What is this Letter?

A Stigma?

I am transcoding into HTML a printed document from the early 1900's c.e. containing a mixture of Latin, Hebrew, Greek, Arabic, and (mostly) English.

Some of the names in this document contain a cryptic mixture of Greek, Arabic, and (mostly) English letters — (don't ask, I didn't write it). For example:

Name

After the name, note the cryptic explanation of one of the letters appearing in it ...

Original 'Stigma'?

where the equation to "st" led me to believe that the letter in question was the archaic greek letter Stigma. This letter appears in some of the subsequent names as well.

Yet when I transcode this as Unicode 03DA (that's an uppercase Stigma, lowercase looks pretty much the same, just smaller), this is the rendition I get ...

Transcoded 'Stigma'?

which is quite different in appearance.  Interestingly, the latter is the rendition given in multiple fonts on multiple platforms, so one might presume this to be the canonical representation (if there is such a thing) of the letter Stigma.

The original also looks something like a "backwards Xi" or even a Kai, but neither of those quite mesh with the equation to "st".

Has anyone ever seen a letter resembling the original character? Could it be anything other than a Stigma? If so, it would most likely come from Coptic, Greek, Arabic, or one of the scripts of the ancient world. Or were there enough stylistic differences of ancient Greek letters to account for the, uh, uncanny unresemblance? Or is it merely a case of "printer's confusion"?

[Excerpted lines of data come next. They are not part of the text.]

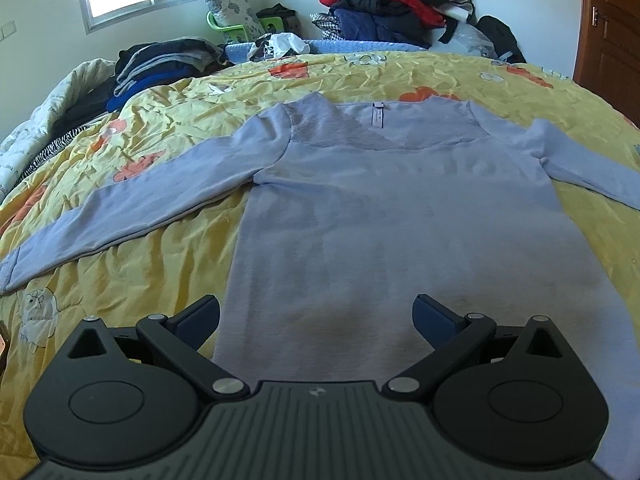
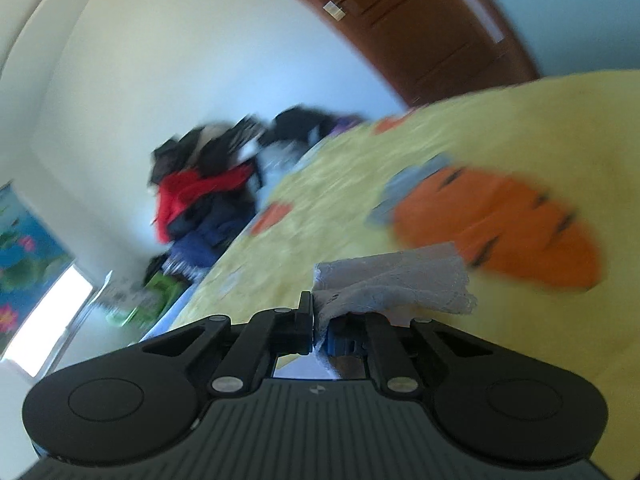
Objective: Fold small clothes
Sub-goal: 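Carry the held sleeve with the right gripper across the shirt body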
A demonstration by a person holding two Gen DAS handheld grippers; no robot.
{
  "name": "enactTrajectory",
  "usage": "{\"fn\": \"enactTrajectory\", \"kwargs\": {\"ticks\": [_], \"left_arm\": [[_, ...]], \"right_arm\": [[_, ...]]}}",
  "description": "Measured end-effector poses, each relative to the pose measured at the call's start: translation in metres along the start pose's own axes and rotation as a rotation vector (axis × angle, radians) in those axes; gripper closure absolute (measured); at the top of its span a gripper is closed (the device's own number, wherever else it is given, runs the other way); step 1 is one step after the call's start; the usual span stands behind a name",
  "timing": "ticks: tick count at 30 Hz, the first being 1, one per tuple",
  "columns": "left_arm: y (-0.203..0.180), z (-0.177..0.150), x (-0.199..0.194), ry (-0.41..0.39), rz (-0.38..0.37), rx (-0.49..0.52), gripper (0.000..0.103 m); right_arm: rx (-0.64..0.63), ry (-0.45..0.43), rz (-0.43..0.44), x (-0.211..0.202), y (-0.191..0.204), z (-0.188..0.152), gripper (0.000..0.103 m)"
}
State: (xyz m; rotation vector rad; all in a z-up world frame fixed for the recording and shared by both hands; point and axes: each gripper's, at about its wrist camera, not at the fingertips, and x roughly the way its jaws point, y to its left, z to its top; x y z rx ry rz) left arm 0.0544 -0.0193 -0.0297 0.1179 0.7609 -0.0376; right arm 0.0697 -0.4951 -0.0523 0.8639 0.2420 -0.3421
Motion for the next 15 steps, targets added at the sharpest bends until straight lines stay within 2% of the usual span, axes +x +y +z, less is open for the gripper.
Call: {"fn": "enactTrajectory", "kwargs": {"ticks": [6,15], "left_arm": [[0.010,0.002,0.000,-0.016,0.030,-0.009,0.000],[0.026,0.004,0.002,-0.025,0.052,-0.020,0.000]], "right_arm": [[-0.056,0.123,0.108,0.024,0.056,-0.031,0.092],[-0.138,0.264,0.205,0.044,0.140,-0.079,0.092]]}}
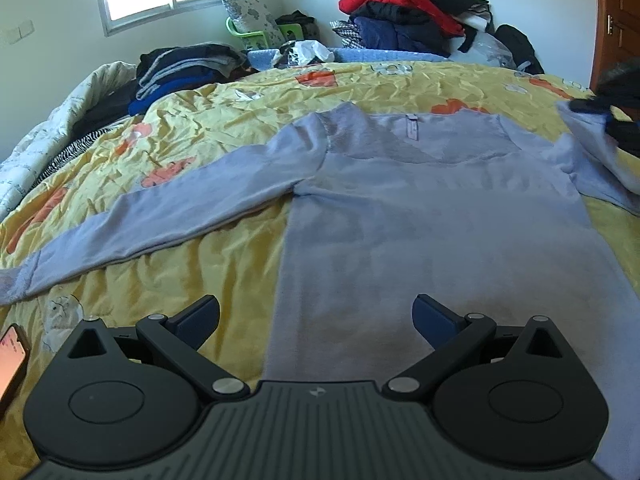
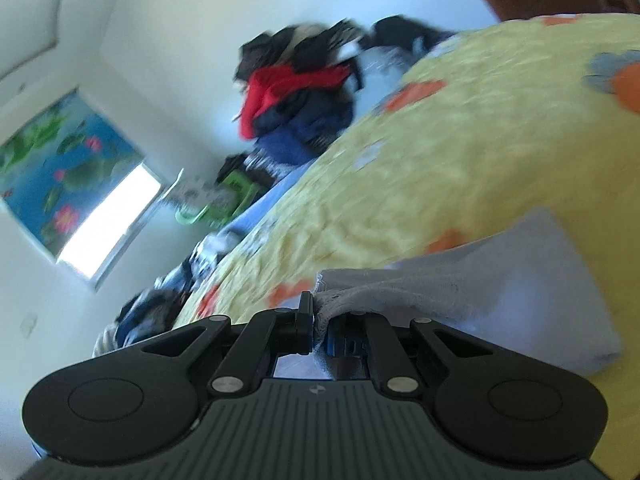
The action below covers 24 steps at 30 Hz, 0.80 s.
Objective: Fold small clothes
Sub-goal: 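Carry the held sleeve with the right gripper across the shirt body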
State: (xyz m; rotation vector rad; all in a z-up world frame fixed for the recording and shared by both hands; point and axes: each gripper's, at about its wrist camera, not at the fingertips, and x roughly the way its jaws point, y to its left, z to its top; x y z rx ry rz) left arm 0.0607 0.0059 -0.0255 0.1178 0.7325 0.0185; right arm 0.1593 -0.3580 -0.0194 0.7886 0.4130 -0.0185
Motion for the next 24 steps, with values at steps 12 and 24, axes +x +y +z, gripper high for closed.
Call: {"fn": "enactTrajectory", "kwargs": {"ticks": [12,24], "left_arm": [[0.034,-0.001,0.008,0.017,0.038,-0.058,0.000],[0.055,-0.006,0.010,0.032,0.048,-0.094,0.000]], "right_arm": [[-0.226,0.157,0.029,0.056,0.107,-0.062,0.092],[-0.429,0.235,0.045,0.110,0.184,-0.118,0.092]]}}
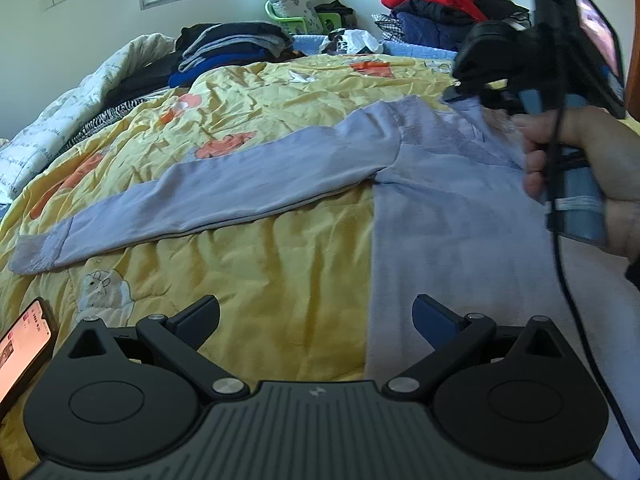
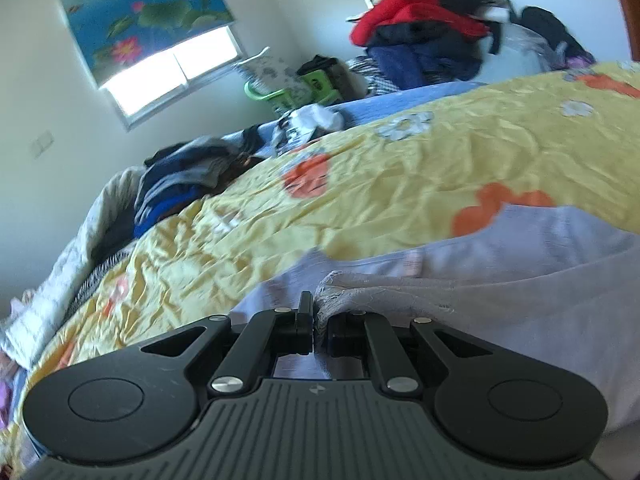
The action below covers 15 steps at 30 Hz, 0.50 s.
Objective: Fold small clothes
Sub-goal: 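Carry the held sleeve with the right gripper across the shirt body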
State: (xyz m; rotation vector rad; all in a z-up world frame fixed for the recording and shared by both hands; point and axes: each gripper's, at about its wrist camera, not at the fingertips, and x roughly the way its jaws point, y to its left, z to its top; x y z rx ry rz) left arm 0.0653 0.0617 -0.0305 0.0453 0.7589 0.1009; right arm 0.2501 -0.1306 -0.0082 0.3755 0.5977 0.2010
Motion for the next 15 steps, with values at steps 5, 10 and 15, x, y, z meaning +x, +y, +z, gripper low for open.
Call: {"fn": "enactTrajectory", "kwargs": {"ticks": [5,10,15], "left_arm": [[0.005,0.000,-0.001,0.000,0.004,-0.005,0.000],[0.009,-0.001,0.000,0.009,0.006,-0.015,0.000],[0.012,-0.002,0.002,0.015,0.009,-0.025,0.000]], "right_arm": [[-0.031,0.029,0.019,0.018,0.027,-0.004,0.092],[-0.113,0.052,0.034,0.029,0.058,-0.010,0.088],[-0.206,0.162,0.055,0.047,0.082,-0.015,0.052]]}}
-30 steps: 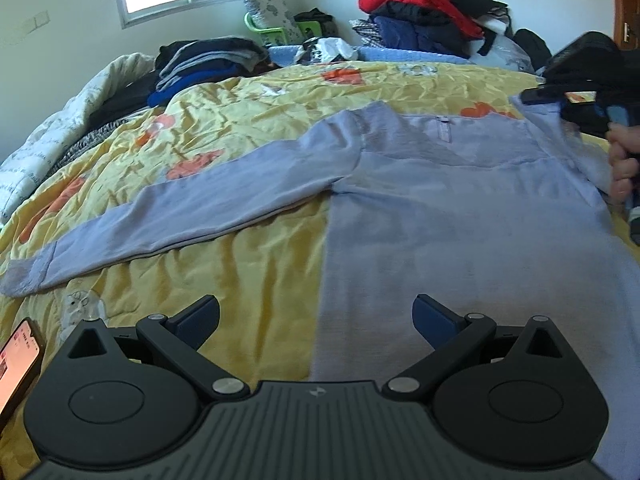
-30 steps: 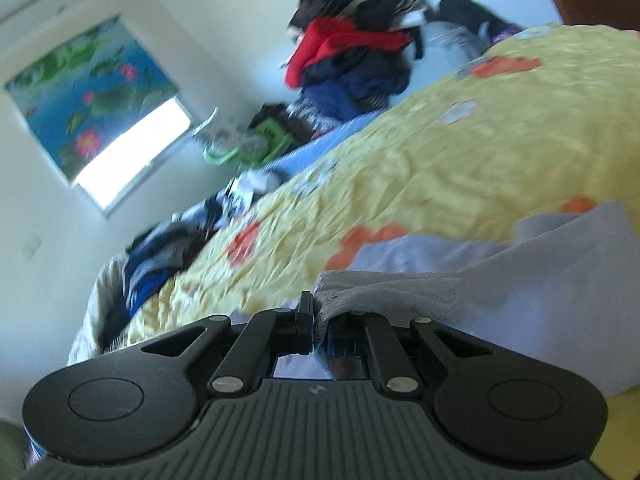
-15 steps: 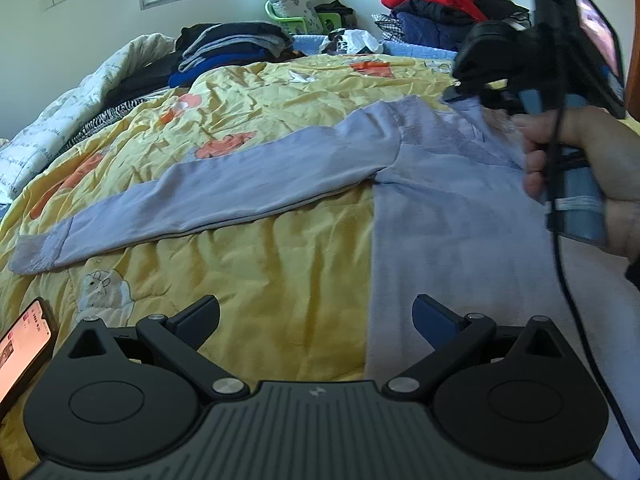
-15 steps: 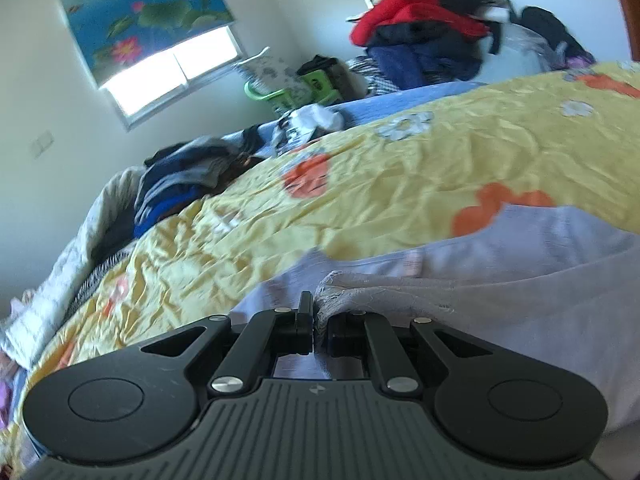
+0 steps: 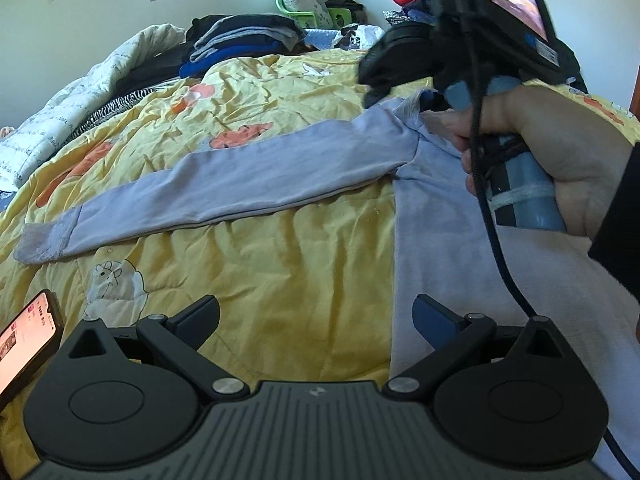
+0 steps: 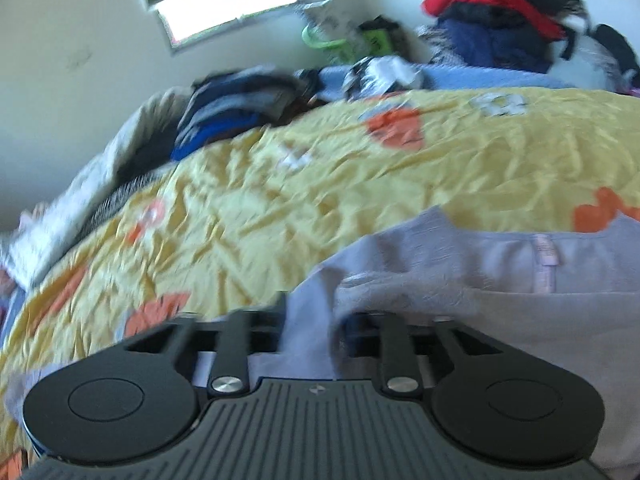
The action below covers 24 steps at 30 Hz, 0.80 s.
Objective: Fold small clothes
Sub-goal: 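Carry the held sleeve with the right gripper across the shirt body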
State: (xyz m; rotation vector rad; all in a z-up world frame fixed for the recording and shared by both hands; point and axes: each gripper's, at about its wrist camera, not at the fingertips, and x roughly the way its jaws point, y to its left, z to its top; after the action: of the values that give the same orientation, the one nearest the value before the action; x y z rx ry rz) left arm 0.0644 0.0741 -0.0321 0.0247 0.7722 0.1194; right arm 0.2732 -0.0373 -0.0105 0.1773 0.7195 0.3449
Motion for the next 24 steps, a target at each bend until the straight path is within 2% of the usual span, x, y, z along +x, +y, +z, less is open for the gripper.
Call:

Update — It's not a Stigma, it's a Coptic Xi!

On looking over some of the author's other material, I came across a reference work of his that "equated" letters from Greek, Arabic, and Coptic (in that order). Here is the pertinent row:

We might question its earlier transliteration as "st", and the above to "s", but it's obvious the "mystery letter" is a Coptic version of the Greek ξ ("Xi").

The letter's name is evidently pronouced "eksi" and is generally considered to have the sound of "ks" or "x". See Omniglot's and Wikipedia's Coptic alphabet pages.

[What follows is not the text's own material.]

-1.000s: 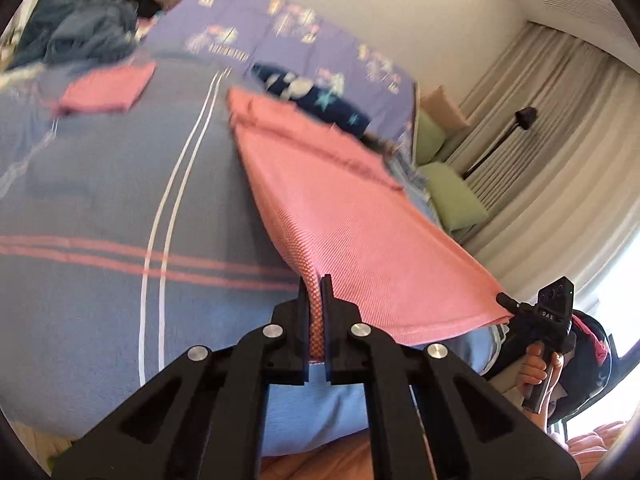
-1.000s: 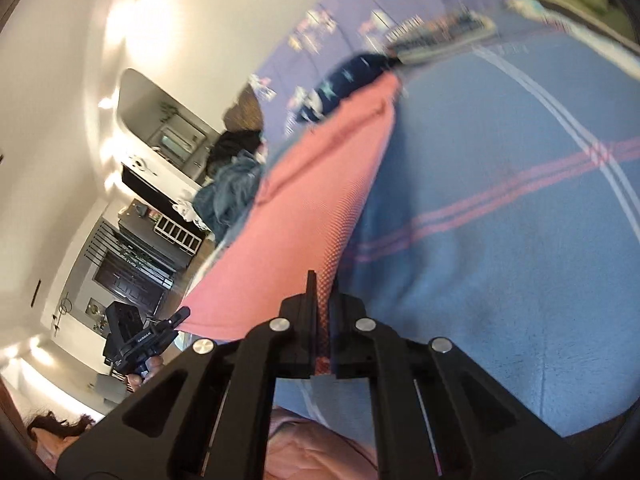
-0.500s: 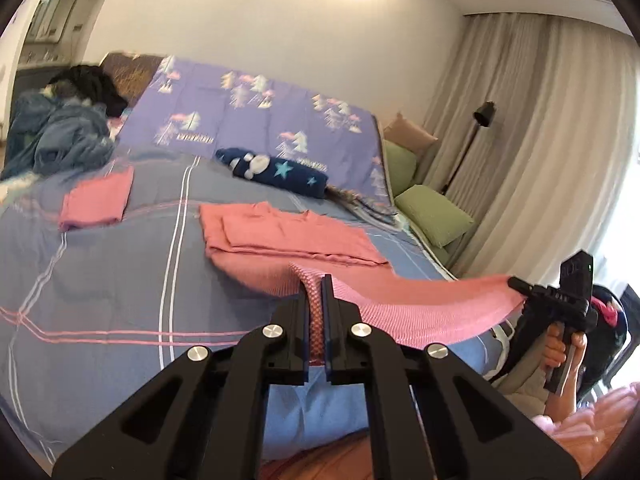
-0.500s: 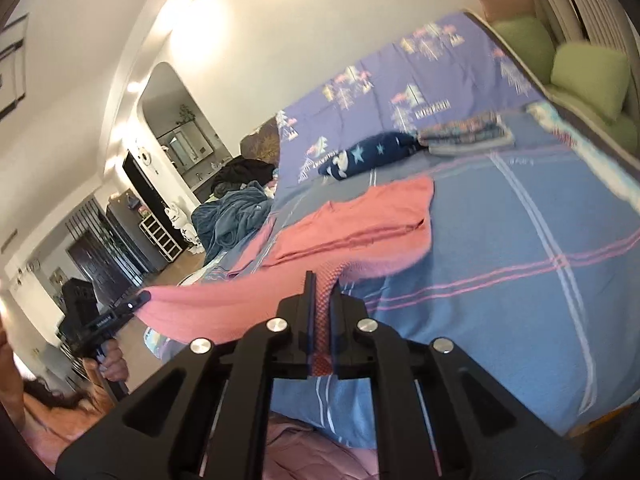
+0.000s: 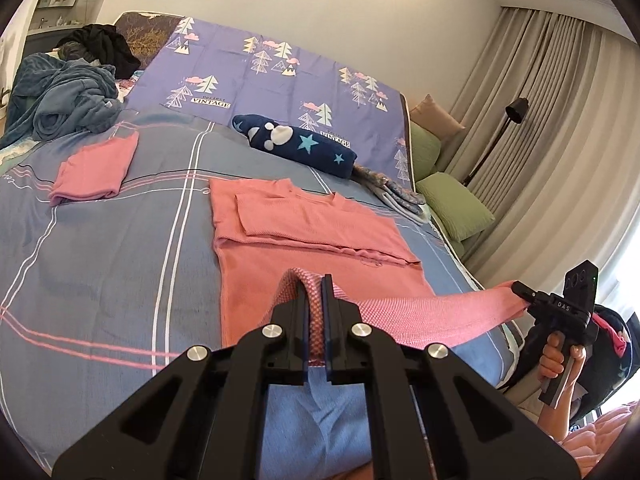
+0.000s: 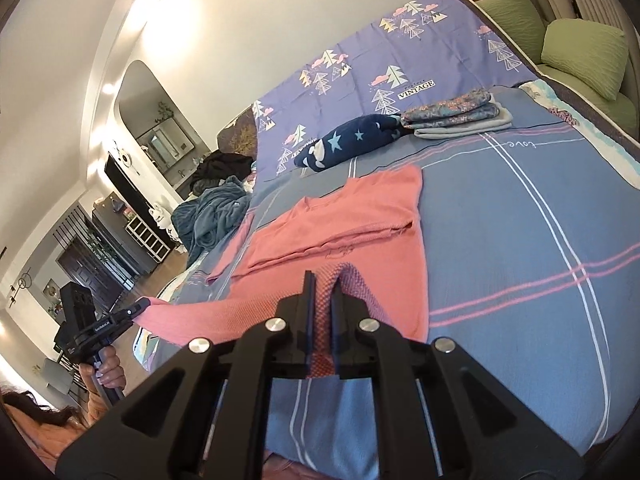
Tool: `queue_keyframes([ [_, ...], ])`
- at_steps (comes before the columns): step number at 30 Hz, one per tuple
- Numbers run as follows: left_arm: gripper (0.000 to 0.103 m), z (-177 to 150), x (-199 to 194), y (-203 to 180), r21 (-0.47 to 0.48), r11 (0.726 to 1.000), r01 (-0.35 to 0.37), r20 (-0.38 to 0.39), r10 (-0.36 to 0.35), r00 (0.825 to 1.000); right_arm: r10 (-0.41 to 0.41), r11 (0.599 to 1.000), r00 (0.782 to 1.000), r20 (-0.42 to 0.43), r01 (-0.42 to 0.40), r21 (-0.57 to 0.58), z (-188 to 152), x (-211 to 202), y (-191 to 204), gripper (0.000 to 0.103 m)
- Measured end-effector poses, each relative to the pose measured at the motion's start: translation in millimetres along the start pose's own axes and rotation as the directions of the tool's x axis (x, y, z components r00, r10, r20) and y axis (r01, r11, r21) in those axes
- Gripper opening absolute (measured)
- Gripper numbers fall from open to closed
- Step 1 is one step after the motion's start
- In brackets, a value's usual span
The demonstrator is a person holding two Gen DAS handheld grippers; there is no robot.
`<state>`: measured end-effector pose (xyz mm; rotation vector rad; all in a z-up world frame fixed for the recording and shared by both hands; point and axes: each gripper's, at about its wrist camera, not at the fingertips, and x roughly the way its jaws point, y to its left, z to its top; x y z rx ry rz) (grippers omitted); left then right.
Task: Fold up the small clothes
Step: 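Lift the hem end with both grippers, fold it toward the collar, release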
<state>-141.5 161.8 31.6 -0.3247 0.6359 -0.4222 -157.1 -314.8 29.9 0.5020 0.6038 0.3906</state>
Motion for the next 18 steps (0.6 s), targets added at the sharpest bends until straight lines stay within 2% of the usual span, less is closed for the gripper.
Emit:
queue_keyframes([
  [12, 0.005, 37.0, 48.8, 10.7, -0.013, 1.000, -0.019, -0.013, 0.019, 1.000, -0.022, 1.000, 1.000, -0.017, 0.022, 0.014, 38.9, 52.9, -16.0, 0.008],
  [18, 0.005, 68.6, 73.7, 15.7, -0.013, 1.000, -0.017, 0.003, 0.018, 1.000, -0.013, 1.000, 1.000, 0.008, 0.013, 0.017, 67.8, 77.1, -21.7, 0.008],
])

The Cyrillic and Coptic alphabets both derive from the Greek. So why does Cyrillic get its own Unicode code chart range, while Coptic gets the "just Greek in an Uncial font with seven extra letters from the Demotic" treatment? The difference between the lowercase Greek Xi and the Coptic "eksi" is pretty profound. It appears to be a bit more than just a font difference. Cyrillic gets a capital 'A' that looks identical to the Latin capital 'A'; Coptic appears different enough from the Greek to warrant its own code range too.